United States District Court Judge Stanley Sporkin has held that "otherwise non-exempt documents created by a government agency may subsequently become eligible for Exemption 7(A) if they are thereafter 'compiled for law enforcement purposes.'" The requested records here included two post-award audit reports which at the time of the FOIA request constituted a central part of an ongoing criminal investigation. Although Judge Sporkin was unable to determine whether the audit reports were initially generated as part of a specifically focused inquiry, he held that sometime before their completion, GSA's inquiry had developed "the requisite law enforcement tilt" to bring them within the purview of Exemption 7. Alternatively, he held that the plain language of the exemption encompassing records "compiled for law enforcement purposes" protects documents "already generated or collected by the government for non-law enforcement purposes" if they subsequently are "compiled" for law enforcement purposes. He concluded that the pre-1986 language was so unambiguous on this point that it was unnecessary to discuss the possible impact of the 1986 FOIA Amendments, which he observed certainly did not operate to narrow Exemption 7's scope in any respect.

Thurner Heat Treating Corp. v. NLRB, 839 F.2d 1256 (7th Cir. 1988).

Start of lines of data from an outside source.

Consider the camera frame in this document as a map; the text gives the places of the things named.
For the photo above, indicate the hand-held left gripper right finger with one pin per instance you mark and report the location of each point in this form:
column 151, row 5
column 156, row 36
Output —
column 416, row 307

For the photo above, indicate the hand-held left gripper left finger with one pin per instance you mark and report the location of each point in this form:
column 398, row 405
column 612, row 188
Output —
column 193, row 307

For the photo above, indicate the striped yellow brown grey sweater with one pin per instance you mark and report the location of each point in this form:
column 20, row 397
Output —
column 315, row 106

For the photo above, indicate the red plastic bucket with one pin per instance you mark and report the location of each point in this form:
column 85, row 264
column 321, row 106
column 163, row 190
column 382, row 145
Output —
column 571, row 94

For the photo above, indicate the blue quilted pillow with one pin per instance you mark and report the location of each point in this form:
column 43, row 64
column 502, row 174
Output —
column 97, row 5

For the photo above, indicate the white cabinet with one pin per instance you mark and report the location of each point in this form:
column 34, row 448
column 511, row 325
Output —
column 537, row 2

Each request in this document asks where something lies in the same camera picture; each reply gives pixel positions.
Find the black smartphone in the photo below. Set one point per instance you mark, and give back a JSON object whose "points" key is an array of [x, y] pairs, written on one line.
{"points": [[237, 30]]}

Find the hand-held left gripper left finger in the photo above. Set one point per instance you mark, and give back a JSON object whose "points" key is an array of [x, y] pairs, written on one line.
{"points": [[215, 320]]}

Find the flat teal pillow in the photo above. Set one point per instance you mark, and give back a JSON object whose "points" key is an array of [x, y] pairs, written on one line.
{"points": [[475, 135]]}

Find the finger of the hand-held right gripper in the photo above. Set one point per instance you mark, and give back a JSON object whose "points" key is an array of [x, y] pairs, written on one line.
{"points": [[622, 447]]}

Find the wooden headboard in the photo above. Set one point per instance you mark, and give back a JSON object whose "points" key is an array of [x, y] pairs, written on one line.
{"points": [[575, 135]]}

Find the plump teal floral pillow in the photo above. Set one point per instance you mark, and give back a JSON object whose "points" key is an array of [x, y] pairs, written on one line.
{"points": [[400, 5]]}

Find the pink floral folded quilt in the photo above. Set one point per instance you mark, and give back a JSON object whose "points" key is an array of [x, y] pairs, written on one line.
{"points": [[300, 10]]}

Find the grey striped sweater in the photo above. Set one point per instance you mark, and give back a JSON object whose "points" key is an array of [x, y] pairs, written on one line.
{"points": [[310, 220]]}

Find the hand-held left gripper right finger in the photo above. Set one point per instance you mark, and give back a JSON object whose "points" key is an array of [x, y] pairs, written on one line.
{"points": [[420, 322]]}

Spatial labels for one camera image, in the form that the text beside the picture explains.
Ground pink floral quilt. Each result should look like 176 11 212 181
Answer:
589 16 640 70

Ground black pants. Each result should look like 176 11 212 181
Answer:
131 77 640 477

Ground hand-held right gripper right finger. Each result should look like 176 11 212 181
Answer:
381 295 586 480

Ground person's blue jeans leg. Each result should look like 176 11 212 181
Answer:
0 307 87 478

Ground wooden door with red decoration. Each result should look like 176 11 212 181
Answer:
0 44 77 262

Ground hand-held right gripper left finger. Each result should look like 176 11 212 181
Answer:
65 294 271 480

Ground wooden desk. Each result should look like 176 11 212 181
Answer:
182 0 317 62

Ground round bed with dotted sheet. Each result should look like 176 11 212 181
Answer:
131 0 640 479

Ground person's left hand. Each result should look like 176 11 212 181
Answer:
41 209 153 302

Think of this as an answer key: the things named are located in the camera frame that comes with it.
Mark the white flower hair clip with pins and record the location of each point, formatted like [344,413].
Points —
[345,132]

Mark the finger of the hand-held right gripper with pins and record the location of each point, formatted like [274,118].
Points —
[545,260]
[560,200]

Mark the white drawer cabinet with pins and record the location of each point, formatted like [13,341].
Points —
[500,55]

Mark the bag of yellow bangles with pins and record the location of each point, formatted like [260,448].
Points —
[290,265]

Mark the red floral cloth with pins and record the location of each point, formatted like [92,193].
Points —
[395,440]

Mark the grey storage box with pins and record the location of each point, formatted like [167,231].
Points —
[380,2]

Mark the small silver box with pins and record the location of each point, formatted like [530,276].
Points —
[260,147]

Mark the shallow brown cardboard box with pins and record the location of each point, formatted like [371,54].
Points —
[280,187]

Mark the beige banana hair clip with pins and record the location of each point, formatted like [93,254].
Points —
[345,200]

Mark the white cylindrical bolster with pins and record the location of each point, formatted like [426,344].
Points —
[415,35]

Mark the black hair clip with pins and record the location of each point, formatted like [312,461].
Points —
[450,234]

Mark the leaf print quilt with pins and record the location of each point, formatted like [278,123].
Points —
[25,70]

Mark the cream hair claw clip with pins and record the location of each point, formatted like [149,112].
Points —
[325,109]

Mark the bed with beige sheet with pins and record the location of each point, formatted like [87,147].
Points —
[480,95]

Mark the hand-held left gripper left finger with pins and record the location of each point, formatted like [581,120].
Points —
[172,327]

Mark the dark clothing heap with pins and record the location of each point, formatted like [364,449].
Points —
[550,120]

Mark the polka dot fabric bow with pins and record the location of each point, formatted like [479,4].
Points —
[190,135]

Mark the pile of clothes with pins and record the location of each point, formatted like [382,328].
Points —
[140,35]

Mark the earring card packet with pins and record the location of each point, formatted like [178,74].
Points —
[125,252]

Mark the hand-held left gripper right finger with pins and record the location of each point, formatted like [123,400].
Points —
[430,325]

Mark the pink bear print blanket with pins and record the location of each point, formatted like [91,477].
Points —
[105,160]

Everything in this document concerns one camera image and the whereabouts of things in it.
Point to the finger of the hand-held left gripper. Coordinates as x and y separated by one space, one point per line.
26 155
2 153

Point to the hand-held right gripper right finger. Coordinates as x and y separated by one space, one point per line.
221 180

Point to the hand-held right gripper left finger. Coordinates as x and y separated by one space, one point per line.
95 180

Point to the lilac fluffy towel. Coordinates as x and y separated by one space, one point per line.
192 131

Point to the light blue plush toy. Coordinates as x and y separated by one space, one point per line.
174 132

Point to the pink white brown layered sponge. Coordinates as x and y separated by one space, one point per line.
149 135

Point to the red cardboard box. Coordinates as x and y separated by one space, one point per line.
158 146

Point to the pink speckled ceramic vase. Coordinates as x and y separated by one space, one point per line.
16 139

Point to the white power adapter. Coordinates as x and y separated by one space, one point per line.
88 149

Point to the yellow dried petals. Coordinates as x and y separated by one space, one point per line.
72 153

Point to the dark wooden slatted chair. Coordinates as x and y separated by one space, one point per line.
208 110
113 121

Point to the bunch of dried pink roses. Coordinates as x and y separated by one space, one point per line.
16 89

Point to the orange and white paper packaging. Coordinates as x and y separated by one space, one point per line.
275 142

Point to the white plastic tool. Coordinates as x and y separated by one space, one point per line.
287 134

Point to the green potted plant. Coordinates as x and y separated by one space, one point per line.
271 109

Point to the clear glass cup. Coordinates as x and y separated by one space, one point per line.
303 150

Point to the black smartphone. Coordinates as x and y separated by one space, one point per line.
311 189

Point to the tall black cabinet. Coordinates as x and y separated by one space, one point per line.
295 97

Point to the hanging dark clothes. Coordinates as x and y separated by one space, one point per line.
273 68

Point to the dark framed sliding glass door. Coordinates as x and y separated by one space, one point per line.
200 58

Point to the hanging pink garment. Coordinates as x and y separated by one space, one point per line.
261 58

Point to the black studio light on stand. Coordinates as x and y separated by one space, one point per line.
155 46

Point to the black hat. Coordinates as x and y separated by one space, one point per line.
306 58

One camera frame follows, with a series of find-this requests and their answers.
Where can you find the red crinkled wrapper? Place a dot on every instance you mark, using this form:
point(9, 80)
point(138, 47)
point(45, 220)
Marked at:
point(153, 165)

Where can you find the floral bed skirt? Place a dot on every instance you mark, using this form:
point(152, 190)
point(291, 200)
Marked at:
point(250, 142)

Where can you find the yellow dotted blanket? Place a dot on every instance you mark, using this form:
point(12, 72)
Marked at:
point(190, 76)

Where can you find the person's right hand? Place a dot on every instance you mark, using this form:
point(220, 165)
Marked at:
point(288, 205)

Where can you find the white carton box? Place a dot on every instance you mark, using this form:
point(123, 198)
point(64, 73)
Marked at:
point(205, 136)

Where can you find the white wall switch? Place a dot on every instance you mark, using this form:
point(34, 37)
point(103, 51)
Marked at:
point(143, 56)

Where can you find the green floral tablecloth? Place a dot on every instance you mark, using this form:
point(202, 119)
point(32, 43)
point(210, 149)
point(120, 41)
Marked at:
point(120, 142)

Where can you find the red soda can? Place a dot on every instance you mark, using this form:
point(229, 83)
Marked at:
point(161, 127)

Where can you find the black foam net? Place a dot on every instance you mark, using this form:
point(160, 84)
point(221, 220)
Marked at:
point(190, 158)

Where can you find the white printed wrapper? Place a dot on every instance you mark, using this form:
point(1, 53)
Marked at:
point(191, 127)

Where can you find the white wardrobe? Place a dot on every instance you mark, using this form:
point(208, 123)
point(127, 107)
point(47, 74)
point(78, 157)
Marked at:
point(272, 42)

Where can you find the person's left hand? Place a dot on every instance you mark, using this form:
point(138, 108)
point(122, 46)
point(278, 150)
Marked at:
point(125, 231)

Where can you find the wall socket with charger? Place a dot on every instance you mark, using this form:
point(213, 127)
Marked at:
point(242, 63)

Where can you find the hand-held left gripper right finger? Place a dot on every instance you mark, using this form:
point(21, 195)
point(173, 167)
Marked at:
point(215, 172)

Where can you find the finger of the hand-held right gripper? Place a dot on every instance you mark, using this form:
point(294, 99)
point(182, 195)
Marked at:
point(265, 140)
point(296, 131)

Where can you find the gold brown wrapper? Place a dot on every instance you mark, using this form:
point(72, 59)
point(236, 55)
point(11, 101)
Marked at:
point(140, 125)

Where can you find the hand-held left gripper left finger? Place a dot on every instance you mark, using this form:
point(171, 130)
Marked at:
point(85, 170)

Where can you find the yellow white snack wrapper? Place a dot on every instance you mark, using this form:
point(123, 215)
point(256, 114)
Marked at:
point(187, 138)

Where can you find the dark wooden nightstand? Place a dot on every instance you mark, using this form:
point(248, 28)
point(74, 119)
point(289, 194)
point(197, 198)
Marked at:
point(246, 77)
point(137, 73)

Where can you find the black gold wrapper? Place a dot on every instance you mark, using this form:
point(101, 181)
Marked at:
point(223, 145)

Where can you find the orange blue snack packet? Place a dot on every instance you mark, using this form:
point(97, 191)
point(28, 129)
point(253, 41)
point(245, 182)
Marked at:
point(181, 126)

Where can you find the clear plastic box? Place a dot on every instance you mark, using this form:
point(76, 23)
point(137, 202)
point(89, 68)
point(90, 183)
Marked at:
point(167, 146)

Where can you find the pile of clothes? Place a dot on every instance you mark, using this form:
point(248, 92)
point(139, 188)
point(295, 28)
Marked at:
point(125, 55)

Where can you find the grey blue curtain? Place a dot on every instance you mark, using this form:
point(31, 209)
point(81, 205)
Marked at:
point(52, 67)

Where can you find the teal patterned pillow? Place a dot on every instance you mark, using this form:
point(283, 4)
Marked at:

The "inter-agency or intra-agency" threshold of Exemption 5 has been rigidly applied by the Seventh Circuit Court of Appeals in a decision holding that affidavits from nongovernment employees cannot qualify for protection under the exemption. At issue were forty-eight affidavits by current and former Thurner employees recorded by agents of the NLRB in connection with an enforcement proceeding against the company. Interpreting the exemption's threshold language literally, the Seventh Circuit ruled that it was intended to apply exclusively to "internal" agency documents. Because the affiants were not agency personnel, it concluded the records were "not internal NLRB documents, and thus are not 'intra-agency memorandums.'" In reaching its conclusion the Seventh Circuit ignored the D.C. Circuit's "functional test" as articulated in Durns v. Bureau of Prisons, 804 F.2d 701, 704 n.5 (D.C. Cir. 1986), cert. granted, judgment vacated on other grounds & remanded, 108 S. Ct. 2010 (1988). As the affidavits were found not to meet the threshold of Exemption 5, the issue of whether they would have been privileged from civil discovery under the attorney work-product privilege was not reached.